The ITRI predicts survival outcome in glioma-bearing mice following immunotherapy. (A–C) Representative coronal T1-weighted MRI sections of untreated control, DCVax-treated, and DCVax + PD-1 mAb-treated mice. (D–F) Representative contrast subtraction maps (red; contrast mask) overlaid onto T1-weighted MRI images with contrast. (G–I) Representative coronal [¹⁸F]-FAC PET images of untreated control and DCVax- and DCVax + PD-1 mAb-treated mice. (J–L) Representative threshold PET subtraction maps (red; PET mask) overlaid onto T1-weighted MRI images with contrast. (M) The ITRI (% PET voxels/T1+C voxels) calculated for each treatment group. n = 1–4 mice/group.

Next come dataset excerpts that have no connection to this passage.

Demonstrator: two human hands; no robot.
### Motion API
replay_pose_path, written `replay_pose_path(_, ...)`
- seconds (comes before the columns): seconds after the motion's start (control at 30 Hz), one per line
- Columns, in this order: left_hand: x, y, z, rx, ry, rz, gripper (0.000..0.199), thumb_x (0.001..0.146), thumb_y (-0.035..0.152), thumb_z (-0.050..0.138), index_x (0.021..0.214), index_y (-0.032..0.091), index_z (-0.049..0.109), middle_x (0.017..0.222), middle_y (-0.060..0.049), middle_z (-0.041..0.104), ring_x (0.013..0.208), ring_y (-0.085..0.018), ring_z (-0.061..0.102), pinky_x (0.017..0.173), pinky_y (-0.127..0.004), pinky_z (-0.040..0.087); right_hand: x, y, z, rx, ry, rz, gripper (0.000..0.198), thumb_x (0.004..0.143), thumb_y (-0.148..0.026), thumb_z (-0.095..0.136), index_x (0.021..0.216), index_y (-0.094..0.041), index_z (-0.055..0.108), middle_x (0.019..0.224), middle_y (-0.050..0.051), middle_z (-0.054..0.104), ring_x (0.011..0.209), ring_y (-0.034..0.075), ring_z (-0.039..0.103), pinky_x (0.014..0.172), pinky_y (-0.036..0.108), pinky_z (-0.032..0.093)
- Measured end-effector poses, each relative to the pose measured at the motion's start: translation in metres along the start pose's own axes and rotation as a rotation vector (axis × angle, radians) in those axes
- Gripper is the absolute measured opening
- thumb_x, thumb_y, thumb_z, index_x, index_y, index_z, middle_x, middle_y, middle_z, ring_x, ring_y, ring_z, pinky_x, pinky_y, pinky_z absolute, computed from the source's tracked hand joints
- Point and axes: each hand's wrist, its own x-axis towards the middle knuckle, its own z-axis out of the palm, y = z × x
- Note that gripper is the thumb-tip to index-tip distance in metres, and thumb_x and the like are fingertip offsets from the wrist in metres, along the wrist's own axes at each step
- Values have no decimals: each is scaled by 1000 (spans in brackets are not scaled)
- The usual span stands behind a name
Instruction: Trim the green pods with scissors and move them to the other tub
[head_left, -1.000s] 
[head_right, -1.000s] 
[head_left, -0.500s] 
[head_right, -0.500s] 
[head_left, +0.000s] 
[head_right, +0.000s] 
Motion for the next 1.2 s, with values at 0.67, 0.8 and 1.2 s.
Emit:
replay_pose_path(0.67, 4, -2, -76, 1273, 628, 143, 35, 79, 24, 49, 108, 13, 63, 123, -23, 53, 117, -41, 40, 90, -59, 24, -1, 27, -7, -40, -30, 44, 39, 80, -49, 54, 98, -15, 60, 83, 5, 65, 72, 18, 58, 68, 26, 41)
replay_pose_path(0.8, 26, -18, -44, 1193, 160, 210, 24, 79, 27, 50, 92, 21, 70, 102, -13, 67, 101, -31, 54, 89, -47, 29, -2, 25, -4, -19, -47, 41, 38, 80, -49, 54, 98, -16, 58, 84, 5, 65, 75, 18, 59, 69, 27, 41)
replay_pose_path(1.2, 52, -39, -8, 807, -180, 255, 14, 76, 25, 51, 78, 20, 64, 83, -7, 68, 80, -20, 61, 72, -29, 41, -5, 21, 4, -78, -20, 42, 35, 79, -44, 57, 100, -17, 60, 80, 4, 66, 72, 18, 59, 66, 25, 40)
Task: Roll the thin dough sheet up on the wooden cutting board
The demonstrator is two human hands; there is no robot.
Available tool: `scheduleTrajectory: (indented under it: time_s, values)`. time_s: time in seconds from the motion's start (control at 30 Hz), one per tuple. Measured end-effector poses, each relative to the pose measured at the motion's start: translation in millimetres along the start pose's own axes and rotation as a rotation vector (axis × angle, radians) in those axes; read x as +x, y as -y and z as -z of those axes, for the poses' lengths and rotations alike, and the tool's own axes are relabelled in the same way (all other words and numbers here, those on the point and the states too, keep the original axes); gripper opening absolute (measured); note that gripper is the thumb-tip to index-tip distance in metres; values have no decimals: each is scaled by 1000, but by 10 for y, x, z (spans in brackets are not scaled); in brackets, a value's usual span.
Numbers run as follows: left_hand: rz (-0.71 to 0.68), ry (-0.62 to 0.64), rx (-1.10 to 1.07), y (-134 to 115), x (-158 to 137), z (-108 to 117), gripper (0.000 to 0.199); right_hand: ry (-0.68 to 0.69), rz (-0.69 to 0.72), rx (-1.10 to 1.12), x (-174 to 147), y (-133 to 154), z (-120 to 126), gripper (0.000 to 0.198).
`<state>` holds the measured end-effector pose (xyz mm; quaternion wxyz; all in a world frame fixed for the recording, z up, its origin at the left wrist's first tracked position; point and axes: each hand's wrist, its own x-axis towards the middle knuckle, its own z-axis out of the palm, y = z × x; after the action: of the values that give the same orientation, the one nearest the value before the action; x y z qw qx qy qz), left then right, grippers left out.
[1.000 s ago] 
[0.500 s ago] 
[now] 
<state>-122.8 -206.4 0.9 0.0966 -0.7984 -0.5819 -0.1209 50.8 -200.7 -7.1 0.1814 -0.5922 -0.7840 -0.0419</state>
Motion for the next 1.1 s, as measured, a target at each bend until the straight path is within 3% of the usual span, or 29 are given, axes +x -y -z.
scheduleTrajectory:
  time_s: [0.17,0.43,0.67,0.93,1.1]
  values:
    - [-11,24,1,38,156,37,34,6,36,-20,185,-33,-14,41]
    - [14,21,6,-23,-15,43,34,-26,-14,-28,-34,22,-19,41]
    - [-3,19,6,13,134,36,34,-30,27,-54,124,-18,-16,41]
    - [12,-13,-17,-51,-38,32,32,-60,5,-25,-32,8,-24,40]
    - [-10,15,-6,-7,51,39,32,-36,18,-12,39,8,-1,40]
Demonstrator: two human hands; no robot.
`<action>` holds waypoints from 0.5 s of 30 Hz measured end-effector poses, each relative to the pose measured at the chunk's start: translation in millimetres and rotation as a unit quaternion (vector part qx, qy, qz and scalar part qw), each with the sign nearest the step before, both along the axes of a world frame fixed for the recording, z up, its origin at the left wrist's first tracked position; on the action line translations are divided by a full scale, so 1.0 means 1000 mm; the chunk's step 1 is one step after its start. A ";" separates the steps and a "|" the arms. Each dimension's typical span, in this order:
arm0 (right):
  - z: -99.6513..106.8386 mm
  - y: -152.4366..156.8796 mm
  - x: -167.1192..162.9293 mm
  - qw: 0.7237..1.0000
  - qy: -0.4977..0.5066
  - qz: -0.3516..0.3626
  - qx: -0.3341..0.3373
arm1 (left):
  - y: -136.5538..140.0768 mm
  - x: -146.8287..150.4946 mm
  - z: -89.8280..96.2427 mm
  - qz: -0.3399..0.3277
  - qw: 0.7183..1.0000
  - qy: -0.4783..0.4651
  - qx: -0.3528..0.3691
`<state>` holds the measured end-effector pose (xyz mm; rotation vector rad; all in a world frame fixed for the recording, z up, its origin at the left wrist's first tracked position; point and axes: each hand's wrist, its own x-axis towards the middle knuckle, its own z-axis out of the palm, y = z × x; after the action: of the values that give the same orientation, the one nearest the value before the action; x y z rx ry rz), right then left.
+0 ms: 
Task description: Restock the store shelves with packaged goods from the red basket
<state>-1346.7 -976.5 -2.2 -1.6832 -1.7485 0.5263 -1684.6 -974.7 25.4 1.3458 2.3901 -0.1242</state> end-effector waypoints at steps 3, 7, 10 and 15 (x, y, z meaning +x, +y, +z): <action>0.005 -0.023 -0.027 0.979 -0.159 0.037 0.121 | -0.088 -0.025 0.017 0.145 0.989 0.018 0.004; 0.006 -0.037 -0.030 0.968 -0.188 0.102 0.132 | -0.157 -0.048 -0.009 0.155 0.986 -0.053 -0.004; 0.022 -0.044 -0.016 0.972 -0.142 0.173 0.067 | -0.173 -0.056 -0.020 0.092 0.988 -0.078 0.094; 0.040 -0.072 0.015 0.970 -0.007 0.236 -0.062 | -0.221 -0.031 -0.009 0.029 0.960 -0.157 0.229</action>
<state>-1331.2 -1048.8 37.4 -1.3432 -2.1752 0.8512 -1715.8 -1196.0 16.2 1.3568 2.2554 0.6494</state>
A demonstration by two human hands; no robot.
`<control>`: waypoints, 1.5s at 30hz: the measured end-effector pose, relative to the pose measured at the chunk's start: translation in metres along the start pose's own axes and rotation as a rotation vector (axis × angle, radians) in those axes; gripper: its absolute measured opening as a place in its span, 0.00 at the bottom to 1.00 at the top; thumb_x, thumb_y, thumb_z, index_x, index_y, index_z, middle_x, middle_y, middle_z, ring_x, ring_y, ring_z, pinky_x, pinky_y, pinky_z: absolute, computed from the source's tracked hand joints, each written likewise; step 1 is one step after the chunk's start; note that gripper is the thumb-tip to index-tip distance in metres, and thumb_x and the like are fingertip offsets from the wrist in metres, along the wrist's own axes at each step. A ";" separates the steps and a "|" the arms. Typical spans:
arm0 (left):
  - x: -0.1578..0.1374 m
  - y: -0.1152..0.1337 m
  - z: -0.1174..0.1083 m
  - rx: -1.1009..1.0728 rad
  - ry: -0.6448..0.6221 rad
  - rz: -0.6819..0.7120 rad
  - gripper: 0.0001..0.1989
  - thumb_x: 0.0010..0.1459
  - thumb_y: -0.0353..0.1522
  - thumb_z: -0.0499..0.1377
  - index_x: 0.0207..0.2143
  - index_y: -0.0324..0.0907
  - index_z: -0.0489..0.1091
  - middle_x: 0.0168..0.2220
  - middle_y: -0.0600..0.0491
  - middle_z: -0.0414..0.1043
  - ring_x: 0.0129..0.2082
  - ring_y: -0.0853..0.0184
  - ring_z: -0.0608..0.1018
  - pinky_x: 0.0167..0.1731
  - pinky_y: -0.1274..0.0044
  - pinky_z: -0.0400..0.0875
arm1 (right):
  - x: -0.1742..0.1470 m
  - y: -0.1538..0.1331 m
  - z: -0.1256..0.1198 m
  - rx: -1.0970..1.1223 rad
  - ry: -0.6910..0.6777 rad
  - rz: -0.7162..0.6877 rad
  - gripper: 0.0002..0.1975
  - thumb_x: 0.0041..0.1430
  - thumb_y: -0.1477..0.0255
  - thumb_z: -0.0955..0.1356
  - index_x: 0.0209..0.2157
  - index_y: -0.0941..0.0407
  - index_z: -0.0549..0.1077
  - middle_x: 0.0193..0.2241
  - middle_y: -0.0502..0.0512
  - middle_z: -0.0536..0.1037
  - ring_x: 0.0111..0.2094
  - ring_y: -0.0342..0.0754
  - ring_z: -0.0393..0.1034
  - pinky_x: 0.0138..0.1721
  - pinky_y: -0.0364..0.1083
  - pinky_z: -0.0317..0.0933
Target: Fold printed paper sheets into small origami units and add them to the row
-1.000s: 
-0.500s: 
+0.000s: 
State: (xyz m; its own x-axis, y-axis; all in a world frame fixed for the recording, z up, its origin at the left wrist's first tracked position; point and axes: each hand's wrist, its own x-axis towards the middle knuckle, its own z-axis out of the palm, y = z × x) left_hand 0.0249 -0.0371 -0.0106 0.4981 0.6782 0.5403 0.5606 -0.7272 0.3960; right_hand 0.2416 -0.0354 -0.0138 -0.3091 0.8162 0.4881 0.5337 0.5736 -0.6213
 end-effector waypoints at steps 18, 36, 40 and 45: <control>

Calculations were performed twice, with similar findings. (N) Survival of intracranial GBM-bearing untreated control (no Tx), DCVax-treated, and DCVax + PD-1 mAb-treated mice (****P < 0.0001); n = 6/group.

Fig. 5.

The combination of [¹⁸F]-CFA PET and advanced MRI can help distinguish tumor progression from inflammation in patients with GBM treated with DC vaccination and PD-1 mAb blockade. Postcontrast T1-weighted, T1-subtraction, relative CBV, ADC, [¹⁸F]-FAC PET + MRI fusion, and whole-body maximum-intensity projection images of [¹⁸F]-CFA from two patients (A, patient A; B, patient B) with recurrent GBM before (Top) and after (Bottom) immunotherapy.

Fig. 6.

Quantitative estimation of intratumoral immune responses using combined multiparametric MRI/PET. (A) Quantification of edema, tumor, immune/normal cells, and vasculature from perfusion (CBV) and diffusion (ADC)-weighted MRI. (B) Ratio of [¹⁸F]-CFA PET standard uptake value divided by the tumor (high CBV/low ADC) volumes for patients A and B.